If equality of opportunity is disastrous then the pursuit for equality of outcome is disastrous on steroids. In the name of equality of outcome we are currently adding points to minority applications for entrance into University settings just on the basis of their being minorities or women. The consequence of this is that people who are less qualified then other people who are competing with them are being given consideration over the more qualified simply because we are pursuing equality of outcome. The consequences of this are obvious. First, when lesser qualified people gain admittance into places they have no business being because they are not qualified what happens is that excellence cannot be pursued at the same pace because those who are equipped to pursue that excellence are retarded because of the necessity of giving time to the unqualified to catch up, or if that doesn’t happen the unqualified are passed along with the qualified, even if they are clueless just so the elites can tell themselves that they are building a culture of equality of outcome. Keep this dynamic in mind the next time you visit a minority doctor, lawyer or minister. Second, the larger consequence of this is that we end up filling our cultural and intellectual leadership with second rate people and once again the equality that is achieved is not a equality that provides cultural lift but rather a equality that produces cultural deterioration. The pursuit of equality of outcome tends towards a culture where all are equally inept.

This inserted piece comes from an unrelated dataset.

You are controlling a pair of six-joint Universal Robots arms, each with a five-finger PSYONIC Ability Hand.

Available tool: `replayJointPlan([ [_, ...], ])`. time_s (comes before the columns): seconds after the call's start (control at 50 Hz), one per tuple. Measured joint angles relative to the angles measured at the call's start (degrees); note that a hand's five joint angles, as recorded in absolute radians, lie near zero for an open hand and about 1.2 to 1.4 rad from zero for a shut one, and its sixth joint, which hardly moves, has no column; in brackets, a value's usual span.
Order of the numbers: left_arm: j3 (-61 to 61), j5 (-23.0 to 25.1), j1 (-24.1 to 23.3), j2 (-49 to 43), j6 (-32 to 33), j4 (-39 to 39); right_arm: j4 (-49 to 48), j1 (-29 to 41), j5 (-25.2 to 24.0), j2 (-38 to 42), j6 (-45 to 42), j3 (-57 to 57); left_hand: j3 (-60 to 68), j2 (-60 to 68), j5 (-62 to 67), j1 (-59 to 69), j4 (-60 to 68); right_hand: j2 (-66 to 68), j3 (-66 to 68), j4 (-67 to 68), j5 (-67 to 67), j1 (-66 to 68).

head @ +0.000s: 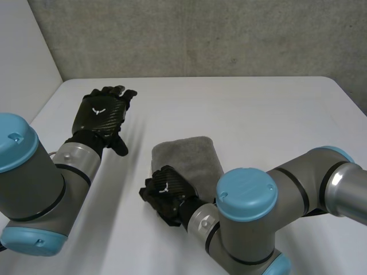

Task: Fold the towel.

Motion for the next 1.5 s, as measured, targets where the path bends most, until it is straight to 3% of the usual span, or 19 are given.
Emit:
replayJointPlan([
  [0.02, 0.0, 0.0, 0.0, 0.0, 0.0, 0.0, 0.0, 0.0, 0.0, 0.0, 0.0, 0.0, 0.0, 0.0, 0.0, 0.0, 0.0, 0.0, 0.0, 0.0, 0.0, 0.0],
  [0.06, 0.0, -0.1, 0.2, -0.1, -0.1, 0.1, 0.3, 0.0, 0.7, -1.1, 0.4, 0.6, 0.0, 0.0, 0.0, 0.0, 0.0, -30.4, -28.0, -29.5, -25.8, -25.6],
  [0.08, 0.0, 0.0, 0.3, -0.2, -0.1, 0.1, 0.3, -0.1, 0.9, -1.6, 0.5, 0.8, 0.0, 0.0, 0.0, 0.0, 0.0, -30.4, -28.0, -29.5, -25.8, -25.6],
  [0.1, 0.1, 0.0, 0.3, -0.2, -0.1, 0.2, 0.3, -0.3, 1.1, -2.3, 0.7, 1.1, 0.0, 0.0, 0.0, 0.0, 0.0, -39.4, -38.6, -39.6, -35.9, -32.4],
  [0.14, 0.4, 0.0, 0.1, -0.4, -0.2, 0.2, 0.3, -1.7, 1.7, -5.2, 2.1, 2.5, 0.0, 0.0, 0.0, 0.0, 0.0, -44.1, -45.8, -45.0, -43.4, -35.1],
  [0.24, 1.8, 0.0, -0.6, -0.8, -1.5, 0.3, 0.2, -6.8, 2.4, -11.1, 7.6, 5.3, 0.0, 0.0, 0.0, 0.0, 0.0, -44.1, -46.0, -45.0, -44.2, -35.1],
  [0.38, 6.3, 0.1, -4.0, -3.9, -8.2, -1.0, 0.7, -15.6, 1.9, -18.1, 21.3, 8.3, 0.0, 0.0, 0.0, 0.0, 0.0, -44.1, -46.0, -45.0, -44.3, -35.1],
  [0.5, 11.3, -0.4, -7.9, -9.9, -13.7, -6.7, 2.6, -22.0, -2.6, -19.3, 31.5, 8.9, 0.0, 0.0, 0.0, 0.0, 0.0, -44.1, -46.0, -45.0, -44.3, -35.1],
  [0.6, 12.7, -1.3, -8.8, -12.5, -15.0, -9.4, 3.1, -22.7, -4.0, -18.6, 32.5, 8.7, 0.0, -0.1, 0.0, 0.0, 0.0, -44.1, -46.0, -45.0, -44.3, -35.1],
  [0.66, 14.6, -6.4, -10.4, -19.2, -16.4, -15.0, 4.9, -23.9, -8.8, -10.8, 33.1, 6.8, 0.0, -0.1, 0.0, 0.0, 0.0, -44.1, -46.0, -45.0, -44.3, -35.1],
  [0.78, 14.5, -10.6, -11.1, -22.4, -16.1, -16.6, 6.3, -23.3, -8.7, -4.2, 27.8, 4.5, 0.0, -0.1, 0.0, 0.0, 0.0, -44.1, -46.0, -45.0, -44.3, -35.1],
  [0.9, 14.3, -11.3, -11.2, -22.3, -15.8, -16.5, 8.1, -22.8, -5.9, -2.3, 21.2, 3.0, 0.0, -0.1, 0.0, 0.0, 0.0, -44.1, -46.0, -45.0, -44.3, -35.6],
  [1.02, 14.7, -11.1, -11.4, -16.9, -15.4, -16.4, 8.6, -22.7, -1.3, -9.3, 18.6, 1.7, 0.0, -0.1, 0.0, 0.0, 0.0, -44.1, -46.0, -45.0, -44.5, -35.6],
  [1.3, 16.6, -10.3, -7.6, 5.2, -11.1, -21.2, 9.3, -24.3, 8.4, -32.3, 24.8, -0.8, 0.0, -0.1, 0.0, 0.0, 0.0, -44.1, -46.0, -45.0, -44.5, -35.6],
  [1.5, 18.9, -1.8, 0.1, 15.2, -10.6, -29.5, 15.8, -28.0, 10.2, -39.0, 24.0, -2.1, 0.0, -0.1, 0.0, 0.0, 0.0, -44.1, -46.0, -45.0, -44.5, -35.6],
])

Now the mad lust for equality, inherited from the French Revolution, and being part of every post revolutionary West state hence has us striving towards the curing of God given distinctions. This has led to the claim that men and women are really not distinct but rather are interchangeable parts. Women can fly fighter jets the same as men. Men can be caregivers and nurturers as well as women. The consequence of this ungodly egalitarian lust is not the lifting up of men and women and their relationships but rather it works the diminishing of both men and women and wreaks mass confusion in how they relate one to another. In the name of equality men are trained to treat women just like they treat one another. In the name of equality women are taught to be just as tough as the guys. Is it any wonder that sexual roles are confused? Once again the pursuit of equality among the sexes doesn’t end up in lifting men and women to a higher plane but rather works a ugly lowest common denominator blandness.

Althusius was right that fairness for all citizens is not the same as equality for all citizens. Indeed it is the situation that when equality is pursued in the name of fairness the result is that all are harmed.